Oil slid to a six-week low yesterday, continuing a fund-led selling spree that has knocked 13 per cent from last week's record highs as rising stockpiles have eased worries of a winter supply crunch.
US light crude fell 52 cents to $48.30, (€37.33) the lowest level since September 24th. London Brent crude fell 33 cents to $45.68 a barrel. US crude has now racked up more than $7 in losses in the last nine trading days from an all-time New York futures high at $55.67.
Rising crude and natural gas stockpiles in the United States and signs that high energy costs are hurting economic growth are gradually eroding a rally that had lifted prices more than 50 per cent this year.
Analysts are undecided whether the sharp recent decline marks a turning point, or just a correction to the year's breakneck advance. "We think that, despite the market's decline over the past week, we still may have lower to go, as we have not yet seen the heavy volume or serious drop in open interest that is a telltale sign of fund liquidation," said Man Energy's Mr Edward Meir.

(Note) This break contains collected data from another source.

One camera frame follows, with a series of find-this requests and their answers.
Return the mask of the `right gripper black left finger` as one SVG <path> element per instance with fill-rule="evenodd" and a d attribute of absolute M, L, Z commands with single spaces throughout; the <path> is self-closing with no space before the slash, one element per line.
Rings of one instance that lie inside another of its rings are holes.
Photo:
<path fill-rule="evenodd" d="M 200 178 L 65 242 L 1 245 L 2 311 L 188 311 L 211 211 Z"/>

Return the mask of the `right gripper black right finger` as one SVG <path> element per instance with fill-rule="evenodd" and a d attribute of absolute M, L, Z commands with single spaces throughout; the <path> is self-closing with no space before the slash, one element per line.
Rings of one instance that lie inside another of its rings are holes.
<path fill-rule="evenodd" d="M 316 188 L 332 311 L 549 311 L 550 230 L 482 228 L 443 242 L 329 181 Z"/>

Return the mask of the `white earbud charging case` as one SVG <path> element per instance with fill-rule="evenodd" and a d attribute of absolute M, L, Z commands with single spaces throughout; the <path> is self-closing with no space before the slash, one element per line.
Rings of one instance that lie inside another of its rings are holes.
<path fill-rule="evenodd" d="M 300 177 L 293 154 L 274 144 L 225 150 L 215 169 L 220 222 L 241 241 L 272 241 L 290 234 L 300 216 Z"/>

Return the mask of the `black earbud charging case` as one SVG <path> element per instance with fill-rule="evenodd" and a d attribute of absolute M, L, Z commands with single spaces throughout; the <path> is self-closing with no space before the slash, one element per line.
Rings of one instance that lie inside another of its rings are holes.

Others were expecting firmer support from fundamentals. "Aggressive speculative shorting of the market is the main factor behind the recent price fall," wrote analysts at Barclays Capital.
"Gross short positions across crude oil, gasoline and heating oil contracts combined are close to their highest ever levels suggesting that there is a growing risk of a violent short-covering rally in oil."
The OPEC producers cartel, which controls more than half of world crude exports, has lifted production above 30 million barrels per day (bpd) to meet booming oil demand.
The group pumped 30.11 million bpd in October, down just 40,000 bpd on the month, a Reuters survey found this week.